ドラへの道㉘大学2年生編・その1

 昭和53年4月4日の夜、私は後楽園球場(現東京ドーム)の外野席にいた。巨人戦ではなく、ファンだったキャンディーズのファイナルコンサートに出掛けている。「普通の女の子に戻りたい」という迷セリフを残して引退した彼女らの最後のイベントにぜひ行きたかった。私としては珍しく面倒な作業(大したことはないけど)を踏んでチケットを入手している。
 外野席から見た彼女たちは豆粒のようなもの。ビジュアル的にも音響的にも良くなかったけど、記念のコンサートに参加できたことで満足した。なお3人はキャンディーズとしては復活しなかったが、2人は女優、1人は歌手(1曲歌って引退)として戻っている。やはり普通の女の子にはなれなかったようだ。

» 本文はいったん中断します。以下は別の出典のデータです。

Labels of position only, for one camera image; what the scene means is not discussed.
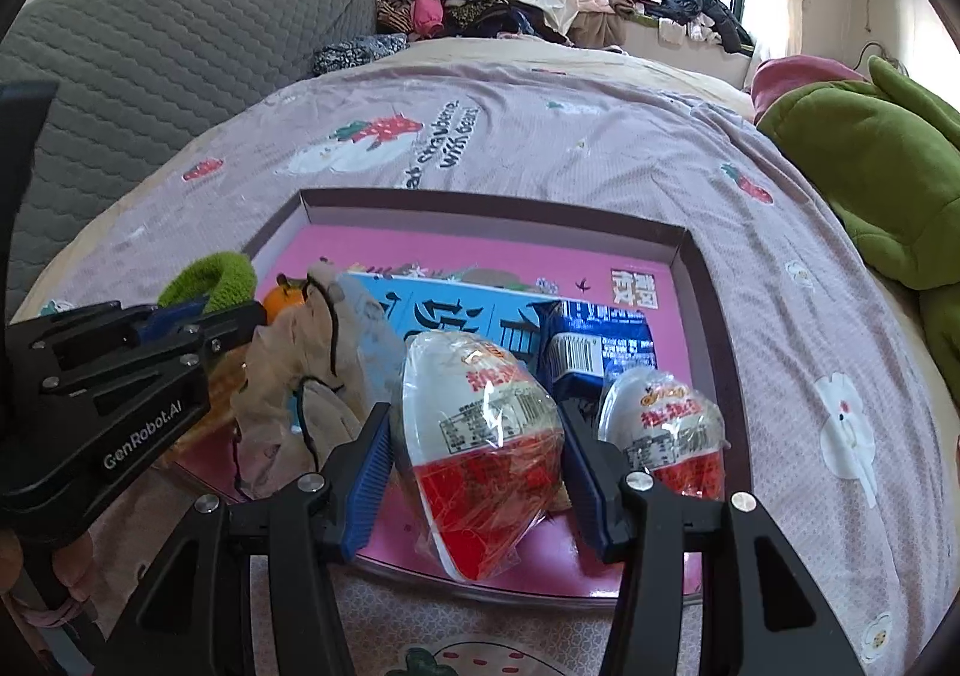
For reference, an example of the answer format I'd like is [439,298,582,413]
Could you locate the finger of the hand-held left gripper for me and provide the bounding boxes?
[4,299,212,377]
[41,305,269,422]

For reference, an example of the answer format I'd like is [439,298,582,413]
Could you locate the person's left hand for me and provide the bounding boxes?
[0,533,95,628]

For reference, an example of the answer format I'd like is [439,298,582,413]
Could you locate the clear cracker packet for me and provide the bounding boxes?
[161,346,252,467]

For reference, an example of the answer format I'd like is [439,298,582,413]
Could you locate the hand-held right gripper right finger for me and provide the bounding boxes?
[559,397,867,676]

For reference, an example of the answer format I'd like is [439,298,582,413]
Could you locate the beige mesh scrunchie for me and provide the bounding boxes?
[229,261,410,501]

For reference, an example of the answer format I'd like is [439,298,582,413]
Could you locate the grey quilted headboard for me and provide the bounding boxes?
[0,0,378,325]

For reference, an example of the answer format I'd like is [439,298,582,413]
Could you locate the dark floral cloth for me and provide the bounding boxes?
[311,33,410,77]

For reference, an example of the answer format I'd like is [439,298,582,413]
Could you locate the shallow dark cardboard box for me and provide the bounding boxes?
[161,188,753,609]

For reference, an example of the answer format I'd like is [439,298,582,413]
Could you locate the strawberry printed bedsheet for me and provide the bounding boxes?
[15,57,953,676]

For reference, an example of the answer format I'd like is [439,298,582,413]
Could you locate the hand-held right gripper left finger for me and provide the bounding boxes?
[97,402,395,676]

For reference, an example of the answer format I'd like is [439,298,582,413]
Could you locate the pink blanket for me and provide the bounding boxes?
[750,55,871,122]

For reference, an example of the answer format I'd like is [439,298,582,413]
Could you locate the blue snack packet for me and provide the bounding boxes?
[538,299,657,403]

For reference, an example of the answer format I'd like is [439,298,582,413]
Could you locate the green fuzzy scrunchie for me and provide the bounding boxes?
[156,251,260,317]

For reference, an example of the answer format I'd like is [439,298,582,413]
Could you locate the green fleece blanket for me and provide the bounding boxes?
[756,56,960,384]

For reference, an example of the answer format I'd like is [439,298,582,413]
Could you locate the tangerine with leaf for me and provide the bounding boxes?
[262,276,308,321]

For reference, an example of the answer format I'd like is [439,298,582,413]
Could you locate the clothes on window sill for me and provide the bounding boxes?
[576,0,755,55]

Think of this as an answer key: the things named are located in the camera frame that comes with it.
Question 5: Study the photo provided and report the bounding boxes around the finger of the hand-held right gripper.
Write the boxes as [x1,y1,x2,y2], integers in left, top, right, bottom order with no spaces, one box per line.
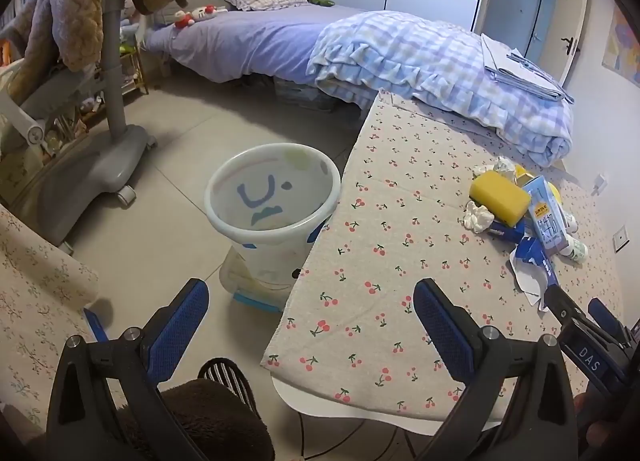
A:
[587,297,632,342]
[542,286,593,337]

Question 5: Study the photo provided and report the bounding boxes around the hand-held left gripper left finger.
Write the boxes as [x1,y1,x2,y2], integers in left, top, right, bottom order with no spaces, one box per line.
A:
[45,278,210,461]

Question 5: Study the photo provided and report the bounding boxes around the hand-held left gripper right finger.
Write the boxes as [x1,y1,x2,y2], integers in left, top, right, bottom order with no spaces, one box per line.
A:
[412,278,596,461]

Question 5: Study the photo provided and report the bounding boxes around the torn blue white wrapper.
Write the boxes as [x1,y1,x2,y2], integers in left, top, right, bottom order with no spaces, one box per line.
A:
[509,236,561,312]

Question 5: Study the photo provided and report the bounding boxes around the small white bottle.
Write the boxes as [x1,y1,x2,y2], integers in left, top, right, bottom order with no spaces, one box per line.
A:
[559,235,590,264]

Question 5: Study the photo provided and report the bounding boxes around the light blue carton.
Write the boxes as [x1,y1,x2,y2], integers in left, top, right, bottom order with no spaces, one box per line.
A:
[521,176,568,258]

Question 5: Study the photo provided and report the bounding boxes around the white tissue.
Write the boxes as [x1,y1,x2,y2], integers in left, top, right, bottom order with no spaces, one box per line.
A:
[472,157,518,179]
[462,201,496,233]

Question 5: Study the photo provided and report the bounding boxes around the yellow sponge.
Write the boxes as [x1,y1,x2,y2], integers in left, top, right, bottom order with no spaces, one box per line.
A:
[469,170,532,228]

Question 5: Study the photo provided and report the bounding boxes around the white plastic bin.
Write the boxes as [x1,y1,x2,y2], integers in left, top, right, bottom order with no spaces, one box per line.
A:
[204,142,342,314]

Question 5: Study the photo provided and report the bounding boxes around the person's right hand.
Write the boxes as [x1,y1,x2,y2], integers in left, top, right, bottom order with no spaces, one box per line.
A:
[574,388,626,461]

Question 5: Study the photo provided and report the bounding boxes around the striped slipper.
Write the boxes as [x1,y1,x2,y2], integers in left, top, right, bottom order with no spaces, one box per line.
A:
[198,358,258,417]

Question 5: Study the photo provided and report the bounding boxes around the flat blue carton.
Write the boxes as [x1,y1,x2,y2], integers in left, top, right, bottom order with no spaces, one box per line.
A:
[82,307,111,344]

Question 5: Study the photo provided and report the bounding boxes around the brown fleece trouser leg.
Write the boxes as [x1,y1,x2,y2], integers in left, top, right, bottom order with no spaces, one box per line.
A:
[115,378,276,461]

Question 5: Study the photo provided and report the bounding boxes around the cherry print tablecloth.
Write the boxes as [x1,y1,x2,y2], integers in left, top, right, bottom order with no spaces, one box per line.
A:
[260,88,616,429]

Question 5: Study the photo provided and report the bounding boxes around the folded pale blue sheet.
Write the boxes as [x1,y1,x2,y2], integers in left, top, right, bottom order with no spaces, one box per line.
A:
[480,33,576,104]

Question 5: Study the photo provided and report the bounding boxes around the grey wheeled chair stand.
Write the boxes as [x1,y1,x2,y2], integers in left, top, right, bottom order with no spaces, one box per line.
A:
[0,0,158,254]

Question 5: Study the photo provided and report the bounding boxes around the plaid ruffled blanket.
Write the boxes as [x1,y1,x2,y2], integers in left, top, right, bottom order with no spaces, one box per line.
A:
[306,11,575,168]

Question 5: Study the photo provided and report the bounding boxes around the bed with purple sheet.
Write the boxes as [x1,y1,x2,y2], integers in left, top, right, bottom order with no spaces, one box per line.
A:
[145,3,576,168]

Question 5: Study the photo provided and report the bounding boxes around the white door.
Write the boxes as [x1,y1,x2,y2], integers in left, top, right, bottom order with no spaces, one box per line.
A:
[550,0,592,89]

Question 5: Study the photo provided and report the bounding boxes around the white cat plush toy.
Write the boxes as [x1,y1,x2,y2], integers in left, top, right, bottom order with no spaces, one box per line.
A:
[172,3,223,30]

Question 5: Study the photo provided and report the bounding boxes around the tan fleece blanket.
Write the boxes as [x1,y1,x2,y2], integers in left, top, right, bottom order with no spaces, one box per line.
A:
[7,0,128,104]

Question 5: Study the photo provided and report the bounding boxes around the wall poster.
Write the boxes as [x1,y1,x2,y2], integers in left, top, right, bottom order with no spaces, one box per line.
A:
[602,6,640,89]

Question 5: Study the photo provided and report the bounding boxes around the gold wire shelf cart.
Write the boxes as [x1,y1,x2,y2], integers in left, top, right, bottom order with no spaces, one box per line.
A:
[117,16,151,96]

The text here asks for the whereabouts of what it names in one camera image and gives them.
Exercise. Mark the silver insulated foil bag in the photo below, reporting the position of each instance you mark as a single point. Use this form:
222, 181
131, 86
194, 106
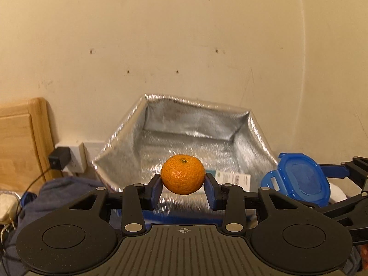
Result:
184, 123

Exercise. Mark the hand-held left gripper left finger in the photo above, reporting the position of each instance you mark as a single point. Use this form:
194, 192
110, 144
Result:
156, 191

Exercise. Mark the white wall socket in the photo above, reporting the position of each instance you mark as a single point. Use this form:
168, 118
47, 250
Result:
79, 156

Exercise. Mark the grey-blue blanket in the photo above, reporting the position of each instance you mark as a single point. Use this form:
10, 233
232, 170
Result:
63, 189

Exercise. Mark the blue plastic container lid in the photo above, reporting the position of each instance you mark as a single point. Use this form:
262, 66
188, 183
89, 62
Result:
299, 179

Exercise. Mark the wooden headboard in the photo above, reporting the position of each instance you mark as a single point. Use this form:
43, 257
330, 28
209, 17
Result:
17, 143

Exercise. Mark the flat white foam piece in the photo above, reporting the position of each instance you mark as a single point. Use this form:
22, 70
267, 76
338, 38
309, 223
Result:
338, 192

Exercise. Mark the cream foil pouch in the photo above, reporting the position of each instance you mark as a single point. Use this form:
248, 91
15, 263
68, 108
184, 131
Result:
8, 207

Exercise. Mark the black power adapter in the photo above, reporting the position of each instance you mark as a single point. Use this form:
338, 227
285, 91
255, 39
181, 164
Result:
59, 158

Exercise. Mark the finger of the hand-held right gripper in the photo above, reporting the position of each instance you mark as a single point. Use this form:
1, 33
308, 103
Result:
356, 210
356, 169

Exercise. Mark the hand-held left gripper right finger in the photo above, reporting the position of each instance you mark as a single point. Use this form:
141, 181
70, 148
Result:
211, 192

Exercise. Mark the orange tangerine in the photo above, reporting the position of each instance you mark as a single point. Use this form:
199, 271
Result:
183, 174

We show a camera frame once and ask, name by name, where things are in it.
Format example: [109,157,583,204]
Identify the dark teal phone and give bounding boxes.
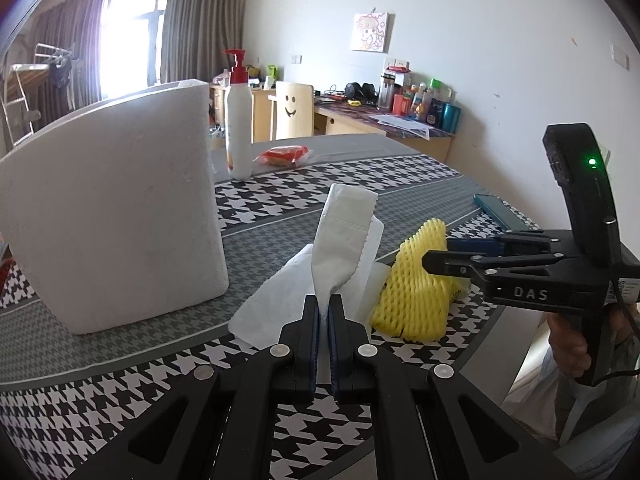
[474,193,539,234]

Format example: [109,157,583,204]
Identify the black headphones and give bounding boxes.
[345,82,377,102]

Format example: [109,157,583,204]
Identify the person's light clothing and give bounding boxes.
[500,347,640,480]

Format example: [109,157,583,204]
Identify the cluster of toiletry bottles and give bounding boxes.
[377,67,462,133]

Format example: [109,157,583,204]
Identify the patterned desk cloth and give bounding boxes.
[314,99,457,139]

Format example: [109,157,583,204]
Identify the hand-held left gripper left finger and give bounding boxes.
[75,295,321,480]

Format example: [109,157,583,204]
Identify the yellow foam net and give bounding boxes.
[370,218,472,342]

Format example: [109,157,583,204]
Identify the white pump lotion bottle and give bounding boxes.
[223,49,254,181]

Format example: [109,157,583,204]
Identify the wooden smiley face chair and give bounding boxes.
[270,81,316,141]

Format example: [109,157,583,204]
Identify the dark hanging clothes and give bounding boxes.
[47,55,76,88]

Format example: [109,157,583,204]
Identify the white foam box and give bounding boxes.
[0,79,231,336]

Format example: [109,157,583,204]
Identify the cartoon wall picture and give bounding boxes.
[351,11,391,54]

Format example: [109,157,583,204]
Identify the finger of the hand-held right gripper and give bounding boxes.
[421,247,569,281]
[447,232,551,256]

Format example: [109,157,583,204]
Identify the red snack packet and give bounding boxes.
[252,143,314,167]

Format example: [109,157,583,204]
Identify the white paper tissue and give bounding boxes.
[229,183,392,386]

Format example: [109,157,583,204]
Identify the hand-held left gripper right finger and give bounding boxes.
[330,295,568,480]

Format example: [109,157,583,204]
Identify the houndstooth tablecloth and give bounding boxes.
[0,132,551,480]

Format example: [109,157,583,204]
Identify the printed paper sheets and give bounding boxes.
[369,114,432,139]

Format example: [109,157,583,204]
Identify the glass balcony door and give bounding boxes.
[97,0,173,101]

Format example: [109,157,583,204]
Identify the long wooden desk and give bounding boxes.
[210,82,456,163]

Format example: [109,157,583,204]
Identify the person's right hand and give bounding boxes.
[548,305,640,381]

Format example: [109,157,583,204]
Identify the brown curtain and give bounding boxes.
[30,0,107,112]
[160,0,249,92]

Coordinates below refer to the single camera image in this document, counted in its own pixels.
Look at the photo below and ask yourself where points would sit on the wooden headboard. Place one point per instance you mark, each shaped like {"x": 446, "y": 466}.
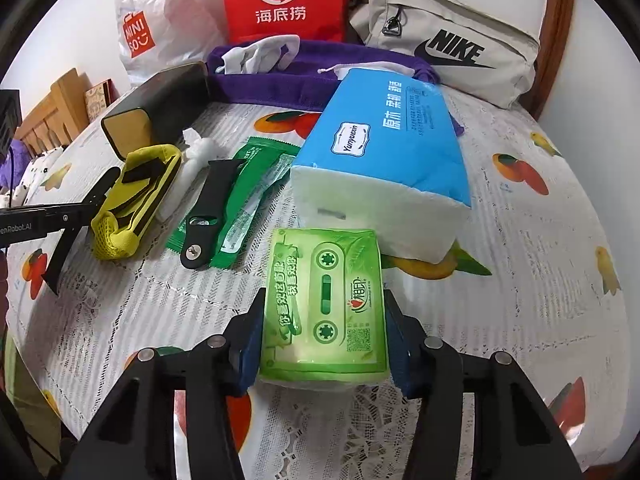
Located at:
{"x": 55, "y": 110}

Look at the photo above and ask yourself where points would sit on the purple cloth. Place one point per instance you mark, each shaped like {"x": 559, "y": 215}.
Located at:
{"x": 270, "y": 92}

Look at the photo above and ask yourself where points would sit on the green blanket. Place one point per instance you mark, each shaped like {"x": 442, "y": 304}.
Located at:
{"x": 35, "y": 400}

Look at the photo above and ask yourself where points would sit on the green sachet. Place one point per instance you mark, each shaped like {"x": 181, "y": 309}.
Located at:
{"x": 260, "y": 180}

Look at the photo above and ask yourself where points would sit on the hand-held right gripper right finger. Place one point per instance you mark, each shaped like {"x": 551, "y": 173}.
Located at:
{"x": 402, "y": 360}

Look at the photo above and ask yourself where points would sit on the brown wooden door frame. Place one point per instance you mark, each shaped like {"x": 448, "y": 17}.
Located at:
{"x": 555, "y": 50}

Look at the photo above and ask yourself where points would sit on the white plastic shopping bag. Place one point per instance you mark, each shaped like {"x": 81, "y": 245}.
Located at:
{"x": 160, "y": 20}

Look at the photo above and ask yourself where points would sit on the white plastic packet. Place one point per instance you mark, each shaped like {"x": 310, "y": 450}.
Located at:
{"x": 202, "y": 150}

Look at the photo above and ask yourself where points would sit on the fruit-print tablecloth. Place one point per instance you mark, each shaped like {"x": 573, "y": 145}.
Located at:
{"x": 525, "y": 270}

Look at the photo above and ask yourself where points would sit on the polka dot pillow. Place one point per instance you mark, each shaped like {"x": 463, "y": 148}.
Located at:
{"x": 40, "y": 175}

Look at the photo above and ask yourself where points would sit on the purple plush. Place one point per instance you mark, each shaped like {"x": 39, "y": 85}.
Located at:
{"x": 19, "y": 160}

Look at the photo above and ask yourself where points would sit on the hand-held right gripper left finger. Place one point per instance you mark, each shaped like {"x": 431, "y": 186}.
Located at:
{"x": 247, "y": 360}

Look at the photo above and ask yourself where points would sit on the green tissue packet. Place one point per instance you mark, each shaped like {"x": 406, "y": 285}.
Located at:
{"x": 325, "y": 310}

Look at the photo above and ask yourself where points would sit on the grey waist bag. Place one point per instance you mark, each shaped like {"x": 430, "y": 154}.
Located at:
{"x": 450, "y": 35}

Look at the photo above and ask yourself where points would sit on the dark tea tin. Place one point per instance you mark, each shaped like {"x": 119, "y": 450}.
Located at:
{"x": 155, "y": 105}

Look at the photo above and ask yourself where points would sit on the white cloth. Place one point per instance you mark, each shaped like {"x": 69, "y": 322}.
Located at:
{"x": 255, "y": 55}

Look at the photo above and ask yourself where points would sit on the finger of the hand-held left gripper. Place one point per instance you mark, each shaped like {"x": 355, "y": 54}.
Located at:
{"x": 59, "y": 260}
{"x": 95, "y": 192}

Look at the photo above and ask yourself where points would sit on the patterned brown box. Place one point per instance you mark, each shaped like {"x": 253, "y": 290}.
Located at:
{"x": 99, "y": 100}

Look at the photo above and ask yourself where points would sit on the blue tissue pack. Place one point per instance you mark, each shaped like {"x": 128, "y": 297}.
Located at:
{"x": 385, "y": 150}

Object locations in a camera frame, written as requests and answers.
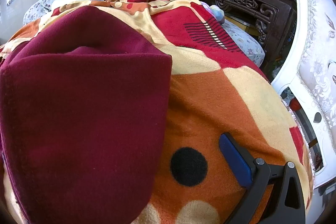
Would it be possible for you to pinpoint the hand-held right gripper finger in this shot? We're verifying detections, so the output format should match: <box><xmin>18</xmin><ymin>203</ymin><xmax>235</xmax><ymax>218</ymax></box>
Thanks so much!
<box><xmin>219</xmin><ymin>133</ymin><xmax>306</xmax><ymax>224</ymax></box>

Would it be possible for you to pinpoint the pastel soft toy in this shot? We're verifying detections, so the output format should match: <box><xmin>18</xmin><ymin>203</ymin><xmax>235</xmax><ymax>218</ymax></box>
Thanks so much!
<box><xmin>210</xmin><ymin>5</ymin><xmax>225</xmax><ymax>23</ymax></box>

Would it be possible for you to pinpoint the maroon fleece garment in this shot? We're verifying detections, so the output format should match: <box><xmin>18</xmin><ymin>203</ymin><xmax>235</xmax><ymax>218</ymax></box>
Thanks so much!
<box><xmin>0</xmin><ymin>5</ymin><xmax>173</xmax><ymax>224</ymax></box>

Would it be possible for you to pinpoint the printed red orange blanket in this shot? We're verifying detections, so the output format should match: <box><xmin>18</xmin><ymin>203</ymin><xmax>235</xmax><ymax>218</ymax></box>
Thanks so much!
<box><xmin>0</xmin><ymin>0</ymin><xmax>314</xmax><ymax>224</ymax></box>

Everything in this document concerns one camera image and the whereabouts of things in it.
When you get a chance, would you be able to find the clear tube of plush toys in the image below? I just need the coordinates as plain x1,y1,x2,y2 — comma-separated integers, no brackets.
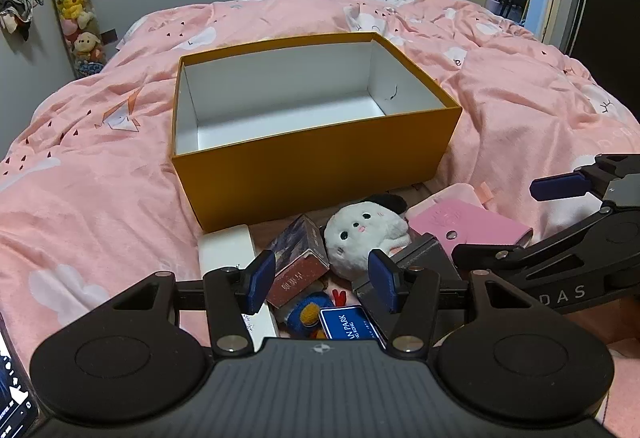
42,0,108,79

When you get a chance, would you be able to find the black flat box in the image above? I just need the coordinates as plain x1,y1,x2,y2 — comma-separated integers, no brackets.
352,238,463,353

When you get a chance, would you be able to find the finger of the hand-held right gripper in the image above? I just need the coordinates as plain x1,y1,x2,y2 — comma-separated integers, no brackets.
529,153,640,207
451,202,617,272

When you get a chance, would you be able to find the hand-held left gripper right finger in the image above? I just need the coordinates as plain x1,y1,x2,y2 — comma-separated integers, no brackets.
367,249,536,353

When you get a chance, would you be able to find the white round plush toy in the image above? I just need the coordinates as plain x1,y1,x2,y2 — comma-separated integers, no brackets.
322,194,412,279

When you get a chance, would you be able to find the pink cloth pouch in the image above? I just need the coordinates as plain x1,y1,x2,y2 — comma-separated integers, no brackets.
410,182,496,219

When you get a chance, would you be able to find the blue orange knitted toy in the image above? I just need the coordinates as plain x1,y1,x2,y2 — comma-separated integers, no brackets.
280,291,326,340

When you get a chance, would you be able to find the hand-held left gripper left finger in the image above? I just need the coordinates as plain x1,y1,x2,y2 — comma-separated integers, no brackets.
107,249,277,356

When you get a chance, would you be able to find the smartphone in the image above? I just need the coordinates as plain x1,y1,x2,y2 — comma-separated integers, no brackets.
0,313,40,438

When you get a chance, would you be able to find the blue sign plate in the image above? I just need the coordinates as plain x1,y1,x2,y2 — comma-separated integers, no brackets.
319,304,387,353

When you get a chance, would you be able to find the long white box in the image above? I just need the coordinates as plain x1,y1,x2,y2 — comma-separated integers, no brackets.
197,224,281,353

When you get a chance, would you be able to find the pink snap wallet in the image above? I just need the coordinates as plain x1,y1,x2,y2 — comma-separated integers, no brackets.
405,198,535,260

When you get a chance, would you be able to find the pink printed blanket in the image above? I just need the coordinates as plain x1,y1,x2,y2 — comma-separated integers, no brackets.
0,0,640,419

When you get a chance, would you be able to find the yellow cardboard box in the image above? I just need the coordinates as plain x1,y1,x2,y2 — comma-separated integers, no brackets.
170,32,463,234

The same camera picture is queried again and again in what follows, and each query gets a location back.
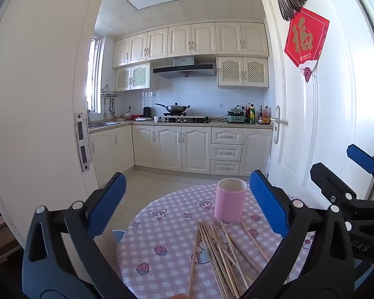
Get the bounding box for wall utensil rack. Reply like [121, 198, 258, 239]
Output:
[100, 84, 121, 98]

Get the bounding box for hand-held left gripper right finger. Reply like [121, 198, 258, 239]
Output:
[241, 170, 356, 299]

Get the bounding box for range hood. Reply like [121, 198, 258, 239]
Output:
[153, 56, 217, 79]

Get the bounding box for wide lattice wall cabinet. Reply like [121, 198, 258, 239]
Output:
[217, 57, 269, 89]

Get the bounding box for metal door handle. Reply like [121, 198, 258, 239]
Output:
[273, 105, 289, 144]

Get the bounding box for pink cup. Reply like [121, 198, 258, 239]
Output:
[214, 177, 247, 224]

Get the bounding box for carved wooden side cabinet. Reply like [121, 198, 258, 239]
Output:
[0, 206, 22, 264]

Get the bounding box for pink checked tablecloth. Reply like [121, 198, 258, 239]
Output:
[117, 183, 318, 299]

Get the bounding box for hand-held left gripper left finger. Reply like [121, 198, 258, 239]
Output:
[22, 172, 134, 299]

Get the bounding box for cream base cabinets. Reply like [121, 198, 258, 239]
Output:
[89, 124, 273, 187]

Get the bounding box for red door poster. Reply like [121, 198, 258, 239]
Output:
[284, 8, 330, 83]

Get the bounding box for blue stool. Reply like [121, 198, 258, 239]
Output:
[112, 230, 127, 245]

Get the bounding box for kitchen window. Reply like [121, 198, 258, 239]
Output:
[86, 36, 102, 114]

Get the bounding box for metal door strike plate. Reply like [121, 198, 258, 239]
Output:
[74, 112, 92, 172]

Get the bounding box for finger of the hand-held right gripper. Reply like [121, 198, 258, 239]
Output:
[347, 144, 374, 200]
[310, 162, 374, 225]

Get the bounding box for metal wok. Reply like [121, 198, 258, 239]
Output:
[155, 102, 190, 115]

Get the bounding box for green electric cooker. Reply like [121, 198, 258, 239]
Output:
[227, 107, 247, 123]

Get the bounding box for white door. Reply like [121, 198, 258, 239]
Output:
[259, 0, 374, 206]

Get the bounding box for small lattice wall cabinet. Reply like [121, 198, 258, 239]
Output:
[115, 62, 151, 92]

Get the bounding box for cream wall cabinet row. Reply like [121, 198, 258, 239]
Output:
[112, 22, 269, 69]

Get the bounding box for bunch of wooden chopsticks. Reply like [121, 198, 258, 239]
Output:
[187, 219, 270, 299]

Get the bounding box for gas stove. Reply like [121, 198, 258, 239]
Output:
[161, 115, 212, 124]

 早大将棋部は8年、7年2人、6年、5年5人ぐらいが卒業して、一気に平均年齢が下がった。1年も大勢入っている。ただし、超大物新人の参入はなかった。

 関東春季個人戦はゴールデンウイーク中の3日間に行われた。はじめの2日間は東洋大学が会場である。初日は前回優勝ということでシード選手、2日目からの登場となった。
 本戦1、2回戦は順当に勝ってベスト16入り。3回戦で対戦したのが、奥村幸正さん(東大)だった。名前を聞いたことがないが、雰囲気からしてただならぬ相手と判断する。結局、完敗だった。相手の力量が上と思わざるを得ない。
 奥村さんは武蔵高校からいったん早大生になったが、しばらくしてから東大を受け直している。大学の学年では1年上だが、年齢は5歳上になる。武蔵高校-東大将棋部というラインでは深井一伸さん(1年の時に3回当たった)、金子タカシさんがいる。奥村さんは深井さんの高校の先輩だが、大学では後輩というややこしい関係である。金子さんは元アマ竜王と説明するよりも、子どもの保護者には「寄せの手筋200」の著者と言う方が分かりやすい。
 奥村さんは現在、新座市在住。平成2年には第7期全国アマ王将戦を制している。アマ王将になったときもそんなに大会に出ているという感じではなかったが、やるぞと思った時の集中力はさすがである。

 ベスト32の表をあらためて見て、驚いた。32人で中大4人、東大、理大3人、東洋、明治、法政、日大、武工大2人が残る中、早大勢は7人も残っている。この時は総合力がないと思っていただけに意外な数字である。

 結局、深井さんが決勝で堀井邦明さん(理大)を下して2度目の優勝である。前回、私に負けた両者だが、さすがに強い。
 奥村さんは準々決勝で永田雅信さん(中大)を破ったが、準決勝で堀井さんに敗れている。永田さんが早大春季合宿に来た話は1年生・その8で書いた。永田さんは本戦2回戦で強豪・加藤章司さん(東洋大)に勝って実力を証明している。

 写真はハンバーグ。左から大根おろし、夏野菜のマリネ、トムヤムクンのソースで食べる。ソースは7種から選ぶことができる。